At this point I wouldn't be surprised if netrd's implementation is more updated than mine. However, you can forget about NBD as I am the maintainer of the other one. If the outputs from the two different repos are different, then probably netrd's are correct...

Answer 6 · 2019-08-26T14:33:33.000Z

For NetSimile, I found this and this. Haven't compared them yet tho.

Answer 7 · 2019-08-26T14:55:00.000Z

NetSimile is a frustrating one since there isn't a reference implementation in the sense of author's code, so we're assuming the other independent implementations are correct. When I was debugging some NetSimile issues back in the spring I remember comparing the outputs to those from the netcomp library; I don't know if anything has changed since but I believe they were producing similar or identical outputs.

Answer 8 · 2019-08-26T15:00:27.000Z

We could use it as a touchstone only then. As long as we're in their ballpark, we're good.
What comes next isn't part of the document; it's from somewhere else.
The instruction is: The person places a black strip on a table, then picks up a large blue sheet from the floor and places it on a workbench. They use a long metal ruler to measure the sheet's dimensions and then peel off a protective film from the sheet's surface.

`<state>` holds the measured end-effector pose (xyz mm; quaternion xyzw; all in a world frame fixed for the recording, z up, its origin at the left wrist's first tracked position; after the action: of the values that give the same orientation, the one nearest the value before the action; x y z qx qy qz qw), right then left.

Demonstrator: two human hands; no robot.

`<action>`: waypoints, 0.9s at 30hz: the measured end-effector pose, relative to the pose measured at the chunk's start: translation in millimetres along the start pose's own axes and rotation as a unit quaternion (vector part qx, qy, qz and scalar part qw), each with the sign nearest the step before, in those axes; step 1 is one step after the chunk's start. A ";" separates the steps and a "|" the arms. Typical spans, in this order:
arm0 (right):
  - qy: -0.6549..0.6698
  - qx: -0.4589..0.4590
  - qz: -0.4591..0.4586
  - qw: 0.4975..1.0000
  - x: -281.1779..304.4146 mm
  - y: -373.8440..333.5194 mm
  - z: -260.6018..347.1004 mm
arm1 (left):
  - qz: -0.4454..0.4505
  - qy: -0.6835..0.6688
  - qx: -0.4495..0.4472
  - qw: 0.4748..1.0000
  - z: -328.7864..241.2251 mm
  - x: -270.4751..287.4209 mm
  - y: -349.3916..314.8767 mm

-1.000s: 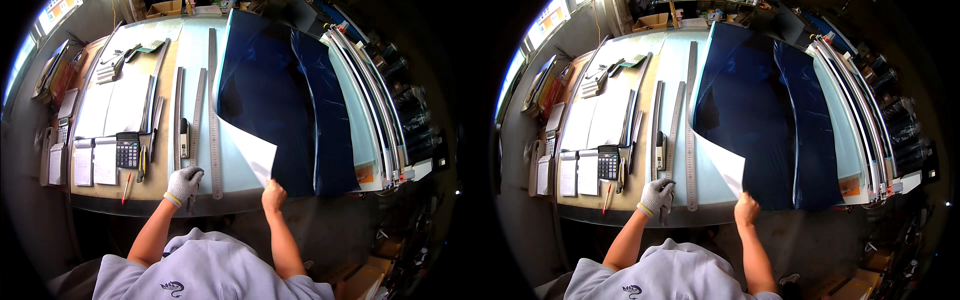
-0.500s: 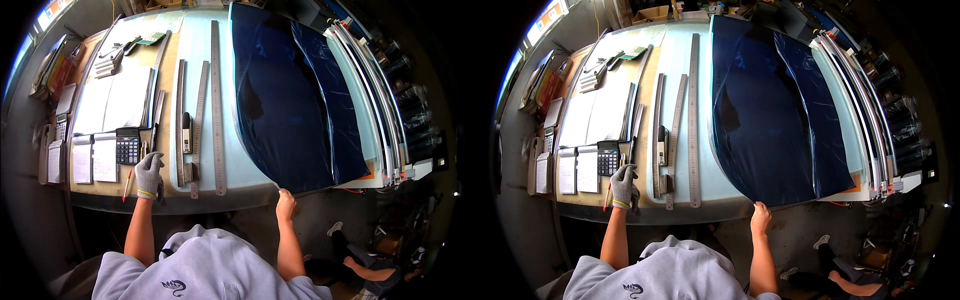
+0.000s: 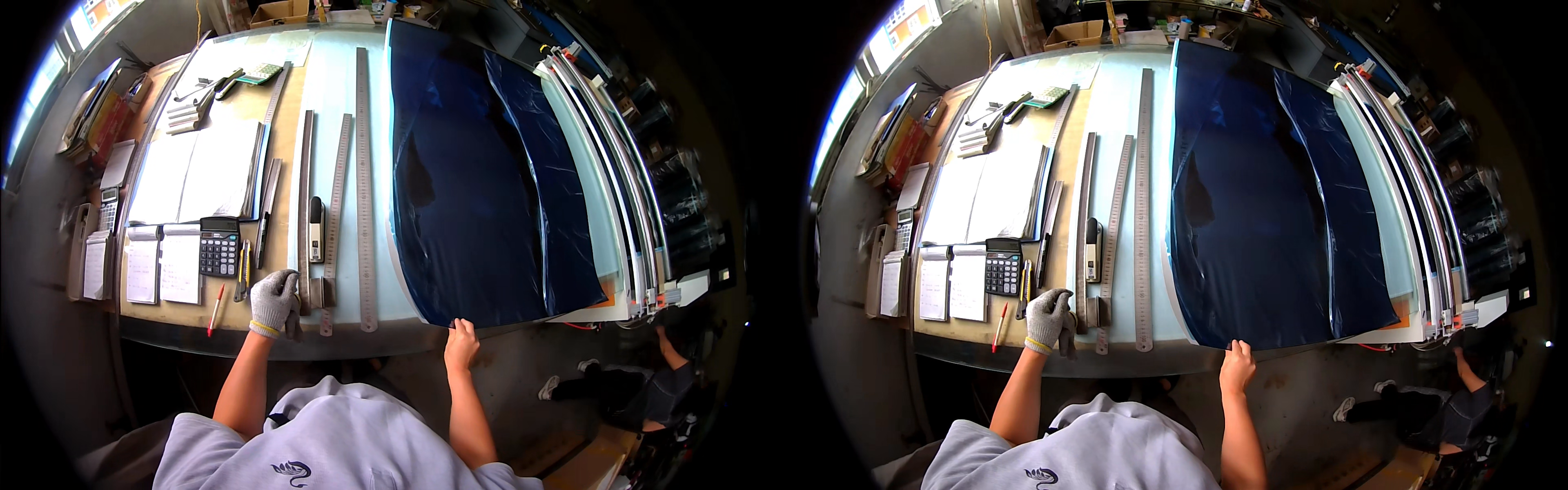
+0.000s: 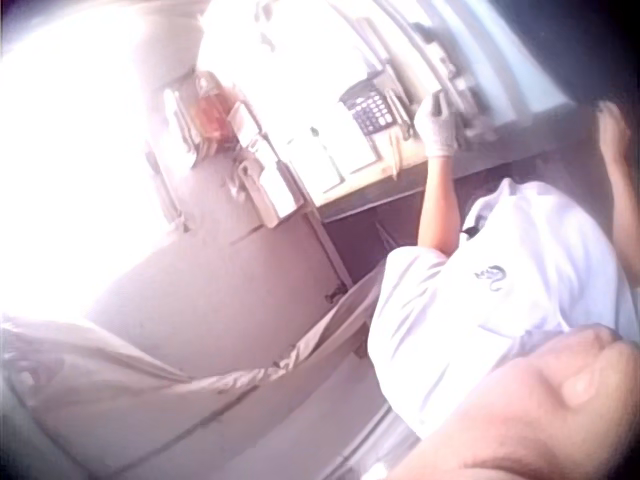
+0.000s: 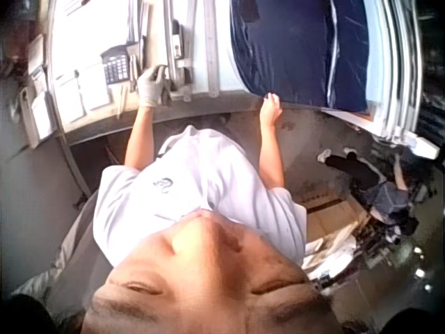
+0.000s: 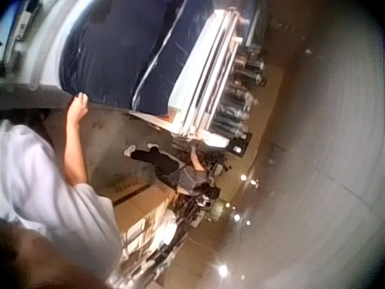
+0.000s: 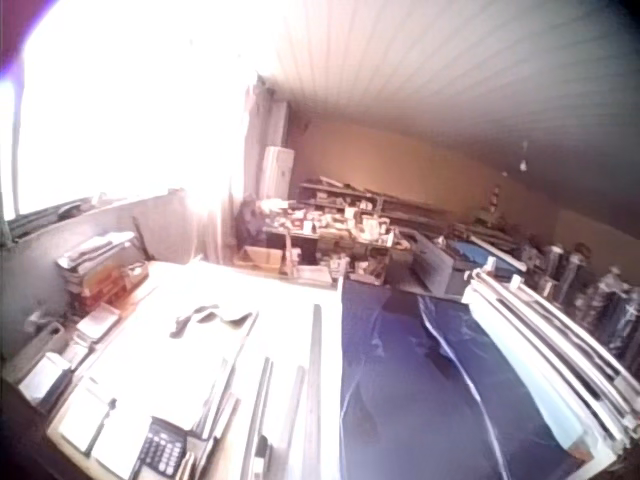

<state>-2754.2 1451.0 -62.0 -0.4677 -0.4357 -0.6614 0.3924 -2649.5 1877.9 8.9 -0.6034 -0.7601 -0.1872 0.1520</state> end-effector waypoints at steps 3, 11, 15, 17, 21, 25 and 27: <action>-0.006 -0.009 0.004 1.000 1.0 -0.7 1.1 | -0.026 0.095 -0.067 0.993 7.3 -2.3 -2.6; -0.002 -0.013 -0.004 1.000 5.7 0.0 11.6 | -0.034 0.134 -0.010 0.990 53.1 -15.1 -11.8; -0.008 -0.017 0.001 1.000 3.0 -2.3 8.8 | -0.056 0.127 -0.004 0.990 52.8 -19.4 -11.4; -0.013 -0.019 0.005 1.000 -1.3 -3.1 6.0 | -0.069 0.118 -0.012 0.991 54.0 -20.1 -11.5; -0.029 -0.011 -0.002 1.000 -4.7 -3.7 8.2 | -0.077 0.114 -0.019 0.990 57.2 -21.0 -12.1; -0.037 -0.003 -0.006 0.999 -3.3 -4.0 10.0 | -0.077 0.119 -0.016 0.990 60.0 -22.3 -12.0; -0.038 -0.007 -0.003 0.999 -2.1 -4.1 10.5 | -0.075 0.116 -0.012 0.990 61.2 -23.1 -11.5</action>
<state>-2754.5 1462.5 -63.0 -0.4940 -0.4472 -0.6472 0.3704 -2655.8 1884.3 -56.9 -0.5205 -0.7784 -0.2759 0.2171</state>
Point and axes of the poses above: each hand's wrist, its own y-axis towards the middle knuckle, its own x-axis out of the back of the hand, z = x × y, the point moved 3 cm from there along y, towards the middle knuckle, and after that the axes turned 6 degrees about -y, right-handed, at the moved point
Answer 9 · 2019-10-09T17:49:10.000Z

Frobenius and Jaccard depend on row ordering, yes?

Unrelatedly, they both seem to be simple enough that we can just check them off?

Answer 10 · 2019-10-09T17:52:18.000Z

They should depend on row ordering, @jkbren would be able to confirm from his experiments.

They're probably simple enough to check off, but simplicity can be deceiving; see the issues we had with Jaccard before in #180.